Surveys show only 33 percent of Latino adults with mental health problems receive professional help every year compared to the 43 percent national average, according to a 2019 analysis from Substance Abuse and Mental Health Service Administration (SAMHSA).

The lack of access to mental health treatment and the language barrier between health care and the Latino community is what drew Jairo Robles, 29, into the field.
“Our community experiences a lot of trauma,” he said. “We’ve all seen somebody get deported or know somebody that has.”
Robles received his undergraduate degree psychology at Trevecca as a DACA student in 2018 before getting married and receiving his green card on the same year. He is currently a graduate student at Middle Tennessee State University studying clinical mental health.
Even as an aspiring counselor, Robles said his parents often label people with mental health problems as “crazy.”
“Don’t air out your laundry. Keep it at home,” he said, describing his upbringing. “Being open about going to therapy has really helped them start to accept the fact that people have mental health issues that they need to address.”
Finding help on your own
Most parents of DACA recipients don’t understand the law and the American education system, said 25-year-old Jazmin Ramirez, who came to the US from Mexico at age 7.

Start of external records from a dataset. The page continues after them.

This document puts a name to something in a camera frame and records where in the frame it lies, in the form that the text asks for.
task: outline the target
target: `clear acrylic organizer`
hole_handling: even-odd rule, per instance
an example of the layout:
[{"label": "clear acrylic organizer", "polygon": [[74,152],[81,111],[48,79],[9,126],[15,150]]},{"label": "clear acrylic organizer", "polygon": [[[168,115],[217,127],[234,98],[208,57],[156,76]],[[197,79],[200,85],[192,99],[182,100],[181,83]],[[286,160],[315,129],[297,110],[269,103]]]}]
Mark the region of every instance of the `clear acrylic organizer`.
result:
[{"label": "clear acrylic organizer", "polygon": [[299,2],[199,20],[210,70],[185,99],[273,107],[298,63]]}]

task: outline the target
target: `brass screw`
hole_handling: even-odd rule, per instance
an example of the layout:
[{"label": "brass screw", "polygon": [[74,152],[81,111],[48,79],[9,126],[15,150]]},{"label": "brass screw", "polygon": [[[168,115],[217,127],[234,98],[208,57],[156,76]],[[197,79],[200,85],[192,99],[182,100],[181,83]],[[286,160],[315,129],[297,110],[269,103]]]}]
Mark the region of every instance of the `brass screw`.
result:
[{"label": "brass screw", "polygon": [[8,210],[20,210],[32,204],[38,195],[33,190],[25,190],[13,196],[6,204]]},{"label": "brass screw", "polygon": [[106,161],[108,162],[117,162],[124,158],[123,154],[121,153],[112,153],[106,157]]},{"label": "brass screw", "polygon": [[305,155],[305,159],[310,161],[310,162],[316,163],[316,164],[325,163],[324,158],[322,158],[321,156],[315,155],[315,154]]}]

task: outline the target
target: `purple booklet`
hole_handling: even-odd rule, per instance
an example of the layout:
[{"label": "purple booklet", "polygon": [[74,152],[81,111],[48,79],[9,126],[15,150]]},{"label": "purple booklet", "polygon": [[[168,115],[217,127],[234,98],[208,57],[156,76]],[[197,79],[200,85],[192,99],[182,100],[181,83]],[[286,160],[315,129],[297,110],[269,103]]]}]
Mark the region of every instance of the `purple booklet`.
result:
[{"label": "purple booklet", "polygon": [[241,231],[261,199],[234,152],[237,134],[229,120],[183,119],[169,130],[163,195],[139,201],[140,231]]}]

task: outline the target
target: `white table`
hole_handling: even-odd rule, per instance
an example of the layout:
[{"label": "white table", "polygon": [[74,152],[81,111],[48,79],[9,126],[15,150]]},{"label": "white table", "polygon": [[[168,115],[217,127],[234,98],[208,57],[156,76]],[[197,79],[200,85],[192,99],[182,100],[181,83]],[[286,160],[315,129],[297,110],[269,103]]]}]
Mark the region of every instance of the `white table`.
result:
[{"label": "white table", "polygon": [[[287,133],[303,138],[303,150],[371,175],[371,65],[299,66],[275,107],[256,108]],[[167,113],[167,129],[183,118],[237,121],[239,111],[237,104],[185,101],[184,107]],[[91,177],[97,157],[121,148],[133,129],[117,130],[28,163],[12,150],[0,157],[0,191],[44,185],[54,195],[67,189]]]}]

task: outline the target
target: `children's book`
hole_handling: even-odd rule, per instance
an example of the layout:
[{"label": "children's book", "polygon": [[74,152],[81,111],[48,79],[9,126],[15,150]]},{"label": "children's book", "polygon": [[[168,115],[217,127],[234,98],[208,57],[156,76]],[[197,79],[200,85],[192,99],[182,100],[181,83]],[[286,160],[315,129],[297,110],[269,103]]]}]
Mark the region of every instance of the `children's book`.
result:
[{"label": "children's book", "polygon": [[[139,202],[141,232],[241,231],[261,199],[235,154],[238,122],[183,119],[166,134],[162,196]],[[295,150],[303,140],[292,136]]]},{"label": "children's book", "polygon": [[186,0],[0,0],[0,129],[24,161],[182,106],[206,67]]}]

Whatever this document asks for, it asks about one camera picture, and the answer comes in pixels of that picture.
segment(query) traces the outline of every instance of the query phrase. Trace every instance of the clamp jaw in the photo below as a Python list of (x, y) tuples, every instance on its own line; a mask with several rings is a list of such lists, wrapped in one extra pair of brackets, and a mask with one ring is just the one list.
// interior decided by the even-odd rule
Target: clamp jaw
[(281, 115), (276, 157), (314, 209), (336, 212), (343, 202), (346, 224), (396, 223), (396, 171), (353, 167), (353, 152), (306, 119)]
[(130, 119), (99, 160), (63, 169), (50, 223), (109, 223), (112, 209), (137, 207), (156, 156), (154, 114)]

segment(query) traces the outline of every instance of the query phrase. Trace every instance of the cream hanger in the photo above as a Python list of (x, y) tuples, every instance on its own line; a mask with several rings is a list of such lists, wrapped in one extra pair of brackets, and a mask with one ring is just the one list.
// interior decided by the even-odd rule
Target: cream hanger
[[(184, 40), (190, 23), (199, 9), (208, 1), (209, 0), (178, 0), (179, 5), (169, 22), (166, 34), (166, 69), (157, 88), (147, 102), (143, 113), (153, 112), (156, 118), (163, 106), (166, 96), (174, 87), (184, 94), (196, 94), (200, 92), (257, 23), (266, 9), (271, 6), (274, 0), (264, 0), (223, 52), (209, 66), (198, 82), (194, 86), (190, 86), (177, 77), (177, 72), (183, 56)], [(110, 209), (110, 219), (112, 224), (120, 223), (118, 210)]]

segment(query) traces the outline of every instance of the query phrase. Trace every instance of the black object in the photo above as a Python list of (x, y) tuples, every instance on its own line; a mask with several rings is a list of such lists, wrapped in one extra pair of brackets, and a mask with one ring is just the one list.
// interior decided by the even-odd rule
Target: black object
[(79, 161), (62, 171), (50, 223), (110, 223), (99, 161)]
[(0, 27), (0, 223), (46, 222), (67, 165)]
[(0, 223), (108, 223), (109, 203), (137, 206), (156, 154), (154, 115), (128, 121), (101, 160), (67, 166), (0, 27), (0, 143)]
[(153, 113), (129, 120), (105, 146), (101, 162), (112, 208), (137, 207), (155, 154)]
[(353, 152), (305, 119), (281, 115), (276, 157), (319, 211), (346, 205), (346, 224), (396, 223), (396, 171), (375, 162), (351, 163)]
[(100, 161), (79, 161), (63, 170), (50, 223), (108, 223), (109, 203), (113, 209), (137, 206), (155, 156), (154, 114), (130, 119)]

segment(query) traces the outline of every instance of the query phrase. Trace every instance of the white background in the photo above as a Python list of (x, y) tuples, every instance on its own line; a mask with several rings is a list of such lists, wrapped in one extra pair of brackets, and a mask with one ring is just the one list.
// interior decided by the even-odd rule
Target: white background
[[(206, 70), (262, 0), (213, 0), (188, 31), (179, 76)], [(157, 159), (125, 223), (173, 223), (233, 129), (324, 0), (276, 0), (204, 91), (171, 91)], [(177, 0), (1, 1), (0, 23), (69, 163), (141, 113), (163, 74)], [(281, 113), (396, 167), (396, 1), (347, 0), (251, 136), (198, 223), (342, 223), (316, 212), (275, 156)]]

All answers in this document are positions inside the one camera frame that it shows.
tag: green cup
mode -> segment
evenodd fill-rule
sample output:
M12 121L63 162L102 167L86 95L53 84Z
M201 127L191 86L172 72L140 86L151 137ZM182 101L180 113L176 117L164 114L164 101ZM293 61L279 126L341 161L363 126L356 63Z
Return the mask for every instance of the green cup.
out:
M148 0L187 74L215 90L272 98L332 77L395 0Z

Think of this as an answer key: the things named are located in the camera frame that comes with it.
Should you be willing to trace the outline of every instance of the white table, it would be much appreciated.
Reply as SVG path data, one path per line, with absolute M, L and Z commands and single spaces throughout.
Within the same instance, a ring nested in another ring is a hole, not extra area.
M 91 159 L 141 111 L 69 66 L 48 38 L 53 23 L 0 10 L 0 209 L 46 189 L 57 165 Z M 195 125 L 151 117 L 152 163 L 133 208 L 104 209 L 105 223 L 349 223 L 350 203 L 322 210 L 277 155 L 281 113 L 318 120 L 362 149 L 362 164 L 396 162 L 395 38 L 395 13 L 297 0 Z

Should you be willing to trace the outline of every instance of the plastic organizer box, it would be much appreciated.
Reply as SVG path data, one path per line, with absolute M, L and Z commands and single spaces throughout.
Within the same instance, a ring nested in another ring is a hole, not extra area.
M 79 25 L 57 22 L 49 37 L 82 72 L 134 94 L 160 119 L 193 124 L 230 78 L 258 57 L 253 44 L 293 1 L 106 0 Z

As a first-generation college student, figuring out how to acquire a diploma fell on her shoulders, she said.
When she began looking into colleges, Ramirez soon realized she was not eligible for in-state tuition and other educational opportunities.
On her first potential paid internship at a local non-profit, Ramirez went through three rounds of interviews before having to turn down the offer after being asked for her Social Security number.
“Having worked so hard for that internship and then having to turn it down was really crushing,” she said. “That’s when it really hit me what it would mean for me to be an undocumented student.”
Once her high school graduation came, she didn’t have a university to go to, causing her to take a year off. That’s when a scholarship with Equal Chance for Education and Trevecca came, she said.
There’s no room for failure
For Echeverria, bad grades were “never an option.” The weight rising out of their situation often fell on her shoulders, she said.
“My parents always stressed the fact that you’re here to do better and to be better,” she said. “A’s have always been the expectation.”
In college, Echeverria has been the commuter council president and a peer mentor. After school, she works part-time in a retail store, she said.
Based on her definition, Echeverria continues to check off her list of what success would mean.
This May, Echeverria will be finishing her undergraduate degree a semester earlier. After graduation, she plans on preparing for graduate school in hopes of being a speech pathologist.
“For people my age, school is often about having fun, about trying new things— getting to experience the college life,” she said. “But for me, it’s always just been making sure you get good grades.”
Currently, Echeverria isn’t seeing a counselor. She mostly confides to friends and university staff she shares a close relationship with, she said.
“We appreciate people listening to us and all that,” she said about mental health resources in universities. “But if you’re not helping us advocate for change, it’s just pointless for you to just listen.”